Bob Geldof exudes a sense of great achievements when he writes of the “unprecedented effect of connectivity as the largest mobile phone market in the world took off”. A pattern seems to emerge as Bill Clinton has words of praise for mobile phones too.Apparently all over “cell phones are being used for banking, helping refugees find lost relatives, and allowing small producers such as fishermen find the prevailing market prices commodities.” Neither of them mentions the possibility that African countries could well do with major infrastructural investment. The construction of a landline network of phones could potentially create a lot more jobs than what precious little good banking does for Africa. The more it would seem Bob and Bill are just spewing sentimental guff crafted to fill the reader’s head with a soothing warmth. We don’t have to worry about changing the world, just wait for the moment for a feel-good shout. Surely poverty is a gift from the heavens. After all it gives us something to make us feel better about living in a society of moral degenerates.

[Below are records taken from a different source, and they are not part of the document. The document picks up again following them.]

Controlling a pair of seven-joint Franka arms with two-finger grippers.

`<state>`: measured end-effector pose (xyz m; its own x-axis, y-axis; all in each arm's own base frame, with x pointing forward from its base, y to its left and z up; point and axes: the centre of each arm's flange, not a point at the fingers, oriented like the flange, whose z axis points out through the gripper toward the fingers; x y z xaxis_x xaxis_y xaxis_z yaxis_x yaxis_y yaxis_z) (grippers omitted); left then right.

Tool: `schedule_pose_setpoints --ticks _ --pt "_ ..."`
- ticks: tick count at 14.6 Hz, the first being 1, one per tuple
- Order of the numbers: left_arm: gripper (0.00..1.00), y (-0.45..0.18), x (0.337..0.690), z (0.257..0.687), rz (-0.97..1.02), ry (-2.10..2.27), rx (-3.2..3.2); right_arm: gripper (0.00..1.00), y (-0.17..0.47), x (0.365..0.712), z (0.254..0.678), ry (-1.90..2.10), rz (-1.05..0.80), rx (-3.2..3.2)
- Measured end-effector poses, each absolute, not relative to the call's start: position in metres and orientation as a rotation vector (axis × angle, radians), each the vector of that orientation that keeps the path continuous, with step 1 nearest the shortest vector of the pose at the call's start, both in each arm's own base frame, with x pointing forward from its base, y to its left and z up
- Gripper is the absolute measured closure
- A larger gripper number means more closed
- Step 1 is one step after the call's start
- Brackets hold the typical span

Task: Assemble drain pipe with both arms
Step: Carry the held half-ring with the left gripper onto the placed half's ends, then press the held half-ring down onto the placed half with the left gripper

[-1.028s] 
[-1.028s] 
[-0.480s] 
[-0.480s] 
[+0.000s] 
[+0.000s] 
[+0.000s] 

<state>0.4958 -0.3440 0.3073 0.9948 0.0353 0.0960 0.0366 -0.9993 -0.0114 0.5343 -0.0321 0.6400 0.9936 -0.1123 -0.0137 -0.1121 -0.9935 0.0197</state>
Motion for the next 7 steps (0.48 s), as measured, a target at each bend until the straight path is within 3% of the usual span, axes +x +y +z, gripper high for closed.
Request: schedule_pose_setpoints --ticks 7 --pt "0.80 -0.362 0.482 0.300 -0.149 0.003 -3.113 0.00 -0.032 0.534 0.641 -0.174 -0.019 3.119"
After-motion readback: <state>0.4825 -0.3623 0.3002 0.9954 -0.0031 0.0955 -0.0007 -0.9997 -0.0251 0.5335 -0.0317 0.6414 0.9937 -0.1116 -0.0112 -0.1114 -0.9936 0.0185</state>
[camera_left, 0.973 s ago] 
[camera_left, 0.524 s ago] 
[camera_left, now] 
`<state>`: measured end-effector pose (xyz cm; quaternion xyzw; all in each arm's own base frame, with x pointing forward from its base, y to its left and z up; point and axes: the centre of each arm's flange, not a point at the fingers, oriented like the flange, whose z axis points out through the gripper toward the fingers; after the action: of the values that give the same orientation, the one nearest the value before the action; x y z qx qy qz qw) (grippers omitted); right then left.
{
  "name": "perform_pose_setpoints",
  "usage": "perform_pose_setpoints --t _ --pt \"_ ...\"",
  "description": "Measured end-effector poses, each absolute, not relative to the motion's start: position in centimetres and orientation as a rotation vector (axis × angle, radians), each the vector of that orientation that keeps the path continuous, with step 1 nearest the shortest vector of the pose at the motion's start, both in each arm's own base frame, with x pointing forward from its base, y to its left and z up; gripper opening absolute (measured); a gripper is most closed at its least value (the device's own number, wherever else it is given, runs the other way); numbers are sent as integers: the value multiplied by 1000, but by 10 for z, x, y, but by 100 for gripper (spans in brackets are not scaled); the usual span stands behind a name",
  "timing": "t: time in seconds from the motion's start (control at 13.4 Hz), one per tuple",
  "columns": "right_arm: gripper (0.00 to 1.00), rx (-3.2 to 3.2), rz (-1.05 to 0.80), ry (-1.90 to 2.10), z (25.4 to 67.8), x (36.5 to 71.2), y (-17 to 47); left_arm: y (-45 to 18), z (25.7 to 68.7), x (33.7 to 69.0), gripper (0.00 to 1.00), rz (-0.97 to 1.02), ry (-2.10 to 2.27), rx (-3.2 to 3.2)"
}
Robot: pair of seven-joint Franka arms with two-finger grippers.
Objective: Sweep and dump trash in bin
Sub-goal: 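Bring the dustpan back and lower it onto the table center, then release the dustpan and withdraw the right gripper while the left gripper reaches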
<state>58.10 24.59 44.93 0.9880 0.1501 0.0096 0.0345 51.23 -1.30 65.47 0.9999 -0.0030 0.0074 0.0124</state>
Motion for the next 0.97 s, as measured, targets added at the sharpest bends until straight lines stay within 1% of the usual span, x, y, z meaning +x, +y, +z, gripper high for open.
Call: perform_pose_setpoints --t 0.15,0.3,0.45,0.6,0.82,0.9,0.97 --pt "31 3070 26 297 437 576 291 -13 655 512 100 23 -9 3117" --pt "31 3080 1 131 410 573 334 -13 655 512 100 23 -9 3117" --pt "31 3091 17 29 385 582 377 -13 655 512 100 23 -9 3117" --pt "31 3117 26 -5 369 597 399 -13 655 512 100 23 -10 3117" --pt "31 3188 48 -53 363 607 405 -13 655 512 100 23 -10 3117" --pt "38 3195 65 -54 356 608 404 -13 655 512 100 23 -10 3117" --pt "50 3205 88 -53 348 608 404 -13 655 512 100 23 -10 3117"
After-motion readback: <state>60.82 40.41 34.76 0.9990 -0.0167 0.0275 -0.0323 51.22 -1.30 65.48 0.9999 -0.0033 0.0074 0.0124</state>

Never mind what Oscar Wilde said about the beggar you encounter, if you don’t want to be bothered by him then you need a system that can end homelessness. Look on the bright side of the Chinese running the gamut when it comes to ringing Africa dry of any profit that the white man might’ve forgotten to soak up. You can forget about Mugabe and the US bombing of Somalia! Listen to Bob’s statistical bragging and swallow it for the pablum it is. Who wants to know what the great white Knight means when he says that Africa is ‘open for business’? Did you know that out of ten of the fastest growing economies there are six African countries? The International Monetary Fund, that beloved friend of the black man, predicts the African continental economy will grow by 5% in 2012. Perhaps it’s time to drag Geldof down to Golgotha and nail him to the cross. Surely it would raise a package big enough to choke the reptiles who pick at the bones of the famished African.
All the while Geldof barks on about a ‘new Africa’ as he reassures us that we can all prosper from its newfound exuberance. He just barely resists the urge when he notes that the majority of Africa’s people are under 16. Someone should tell Nike where these young  and energetic workers can be found. Perhaps Gap and Primark have already had a go at them, Shell has probably hung a few of them. The truth is Geldof needs black Africa to remain an impoverished basket-case for his career. What else can a musician of his calibre do? Back to the pressing issue, the Chinese creators of ‘jobs’ and ‘wealth’ for Africa. It’s true that Chinese investment leaped from £30 million to £1 billion, with Chinese-African trade leaping from £5 billion in 1998 to £53 billion in 2008. Chinese investment in Zambia is just as suspect as the interest Tiny Rowland showed in the country’s mines decades ago. Overall the influence of China in Africa is a malign one, plenty of dough for the kleptocracy in Zimbabwe and genocide in Sudan. Soon that’ll be the tip of the iceberg.